#### [PROBLEM TO WORK ON]
Through the line that contains "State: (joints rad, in", return the data below exactly, starting at its first line; leave the rest out.

▶

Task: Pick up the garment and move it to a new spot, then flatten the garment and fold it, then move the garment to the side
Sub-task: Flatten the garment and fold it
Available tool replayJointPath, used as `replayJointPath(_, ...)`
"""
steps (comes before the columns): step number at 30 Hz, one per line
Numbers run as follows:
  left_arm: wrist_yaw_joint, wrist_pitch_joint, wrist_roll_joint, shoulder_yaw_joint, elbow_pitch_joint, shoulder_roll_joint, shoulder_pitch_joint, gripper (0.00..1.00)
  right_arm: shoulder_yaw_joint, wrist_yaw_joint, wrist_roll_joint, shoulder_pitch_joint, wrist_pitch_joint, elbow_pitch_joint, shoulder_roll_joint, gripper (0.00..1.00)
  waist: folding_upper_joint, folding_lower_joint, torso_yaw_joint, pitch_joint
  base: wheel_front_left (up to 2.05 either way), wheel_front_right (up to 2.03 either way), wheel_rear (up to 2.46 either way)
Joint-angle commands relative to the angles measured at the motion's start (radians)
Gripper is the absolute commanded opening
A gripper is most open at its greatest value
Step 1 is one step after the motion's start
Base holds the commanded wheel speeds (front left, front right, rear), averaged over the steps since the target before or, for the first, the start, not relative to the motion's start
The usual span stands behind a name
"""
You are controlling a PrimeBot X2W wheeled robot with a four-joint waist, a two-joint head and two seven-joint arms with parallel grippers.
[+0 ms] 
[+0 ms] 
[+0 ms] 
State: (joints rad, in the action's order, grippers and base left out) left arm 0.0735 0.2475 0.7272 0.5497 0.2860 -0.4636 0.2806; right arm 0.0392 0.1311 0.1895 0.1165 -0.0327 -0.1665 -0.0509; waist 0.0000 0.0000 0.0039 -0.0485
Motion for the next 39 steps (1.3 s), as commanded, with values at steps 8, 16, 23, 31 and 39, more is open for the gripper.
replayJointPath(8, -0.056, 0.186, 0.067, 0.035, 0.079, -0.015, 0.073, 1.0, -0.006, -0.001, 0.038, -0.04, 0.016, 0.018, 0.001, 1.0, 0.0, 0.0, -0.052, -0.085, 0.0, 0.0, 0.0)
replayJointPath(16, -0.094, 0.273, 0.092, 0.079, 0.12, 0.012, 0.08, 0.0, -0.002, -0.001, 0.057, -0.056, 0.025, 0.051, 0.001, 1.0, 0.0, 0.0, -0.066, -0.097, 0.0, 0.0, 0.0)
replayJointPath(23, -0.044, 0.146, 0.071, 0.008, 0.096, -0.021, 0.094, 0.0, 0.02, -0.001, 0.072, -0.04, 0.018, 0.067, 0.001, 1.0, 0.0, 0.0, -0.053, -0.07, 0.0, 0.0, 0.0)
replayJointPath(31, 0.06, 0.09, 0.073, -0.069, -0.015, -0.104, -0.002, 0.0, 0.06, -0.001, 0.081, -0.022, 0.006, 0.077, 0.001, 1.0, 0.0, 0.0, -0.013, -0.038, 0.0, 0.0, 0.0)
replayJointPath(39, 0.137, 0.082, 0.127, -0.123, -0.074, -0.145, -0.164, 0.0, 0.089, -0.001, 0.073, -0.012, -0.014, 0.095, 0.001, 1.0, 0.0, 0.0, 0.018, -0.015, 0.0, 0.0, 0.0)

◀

#### [TASK OUTPUT]
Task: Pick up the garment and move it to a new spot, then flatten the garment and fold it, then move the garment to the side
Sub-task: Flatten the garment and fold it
Available tool replayJointPath, used as `replayJointPath(_, ...)`
"""
steps (comes before the columns): step number at 30 Hz, one per line
Numbers run as follows:
  left_arm: wrist_yaw_joint, wrist_pitch_joint, wrist_roll_joint, shoulder_yaw_joint, elbow_pitch_joint, shoulder_roll_joint, shoulder_pitch_joint, gripper (0.00..1.00)
  right_arm: shoulder_yaw_joint, wrist_yaw_joint, wrist_roll_joint, shoulder_pitch_joint, wrist_pitch_joint, elbow_pitch_joint, shoulder_roll_joint, gripper (0.00..1.00)
  waist: folding_upper_joint, folding_lower_joint, torso_yaw_joint, pitch_joint
  base: wheel_front_left (up to 2.05 either way), wheel_front_right (up to 2.03 either way), wheel_rear (up to 2.46 either way)
Joint-angle commands relative to the angles measured at the motion's start (radians)
Gripper is the absolute commanded opening
A gripper is most open at its greatest value
Step 1 is one step after the motion's start
Base holds the commanded wheel speeds (front left, front right, rear), averaged over the steps since the target before or, for the first, the start, not relative to the motion's start
The usual span stands behind a name
"""
You are controlling a PrimeBot X2W wheeled robot with a four-joint waist, a two-joint head and two seven-joint arms with parallel grippers.
[+0 ms] 
[+0 ms] 
[+0 ms] 
State: (joints rad, in the action's order, grippers and base left out) left arm 0.0735 0.2475 0.7272 0.5497 0.2860 -0.4636 0.2806; right arm 0.0392 0.1311 0.1895 0.1165 -0.0327 -0.1665 -0.0509; waist 0.0000 0.0000 0.0039 -0.0485

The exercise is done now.